- PROBLEM TO SOLVE -
Transcribe, leaving out every picture, the lines that run from the start of the listing below through the line with "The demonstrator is".

--- DATA EXTRACT Enclosed Below ---

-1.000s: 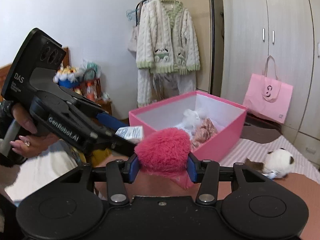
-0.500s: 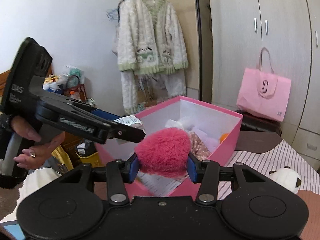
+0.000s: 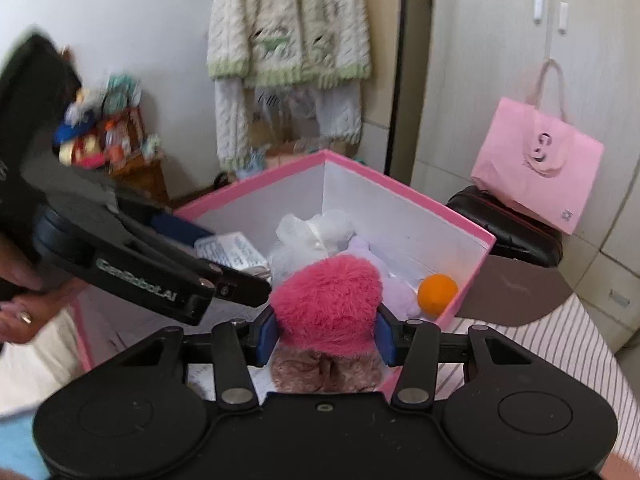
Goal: Organize soft objects
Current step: 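Lower the soap bar and pink ball into the box and open both tools, then withdraw both tools from the box toward the blue-and-white wipes pack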
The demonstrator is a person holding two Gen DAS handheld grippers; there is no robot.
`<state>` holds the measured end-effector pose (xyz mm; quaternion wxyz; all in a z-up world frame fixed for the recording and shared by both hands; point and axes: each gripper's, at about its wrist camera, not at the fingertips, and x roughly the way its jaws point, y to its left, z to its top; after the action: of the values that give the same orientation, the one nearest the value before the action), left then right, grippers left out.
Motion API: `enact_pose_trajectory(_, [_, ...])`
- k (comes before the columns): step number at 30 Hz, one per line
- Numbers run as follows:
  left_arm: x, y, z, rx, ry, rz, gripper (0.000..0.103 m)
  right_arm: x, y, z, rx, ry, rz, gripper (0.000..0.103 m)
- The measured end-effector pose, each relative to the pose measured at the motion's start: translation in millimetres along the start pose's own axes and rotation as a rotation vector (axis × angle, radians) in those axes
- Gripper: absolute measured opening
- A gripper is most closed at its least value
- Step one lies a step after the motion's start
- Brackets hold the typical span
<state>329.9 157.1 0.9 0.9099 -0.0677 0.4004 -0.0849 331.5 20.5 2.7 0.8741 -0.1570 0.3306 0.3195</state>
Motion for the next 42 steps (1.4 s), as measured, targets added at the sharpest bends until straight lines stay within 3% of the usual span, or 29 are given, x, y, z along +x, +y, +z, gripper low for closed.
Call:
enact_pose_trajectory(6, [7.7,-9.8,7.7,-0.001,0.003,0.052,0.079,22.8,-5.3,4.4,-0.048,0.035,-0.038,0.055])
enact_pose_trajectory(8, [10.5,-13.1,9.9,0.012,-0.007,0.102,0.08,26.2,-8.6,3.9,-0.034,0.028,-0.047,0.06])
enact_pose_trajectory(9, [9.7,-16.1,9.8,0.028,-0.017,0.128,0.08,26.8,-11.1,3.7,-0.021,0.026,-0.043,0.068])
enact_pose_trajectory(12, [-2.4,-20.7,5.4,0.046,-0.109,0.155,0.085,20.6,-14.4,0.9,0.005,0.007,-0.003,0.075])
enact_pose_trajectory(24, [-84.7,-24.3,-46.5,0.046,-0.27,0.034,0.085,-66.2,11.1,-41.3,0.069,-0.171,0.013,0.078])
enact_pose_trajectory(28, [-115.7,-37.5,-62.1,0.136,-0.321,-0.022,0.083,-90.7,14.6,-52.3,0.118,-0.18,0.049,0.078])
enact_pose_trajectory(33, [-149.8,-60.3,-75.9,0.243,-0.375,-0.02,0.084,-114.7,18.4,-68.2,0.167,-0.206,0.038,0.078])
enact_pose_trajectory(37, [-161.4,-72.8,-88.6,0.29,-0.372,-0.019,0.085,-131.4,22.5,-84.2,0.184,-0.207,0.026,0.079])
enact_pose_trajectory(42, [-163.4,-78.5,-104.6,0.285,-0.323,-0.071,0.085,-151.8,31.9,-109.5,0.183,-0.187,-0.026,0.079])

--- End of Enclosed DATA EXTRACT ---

- RESULT FOR THIS EXERCISE -
-1.000s: 
-0.500s: 
+0.000s: 
Goal: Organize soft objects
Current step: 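Lower the soap bar and pink ball into the box and open both tools, then withdraw both tools from the box toward the blue-and-white wipes pack
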The demonstrator is a person holding two Gen DAS handheld grippers; there is no robot.

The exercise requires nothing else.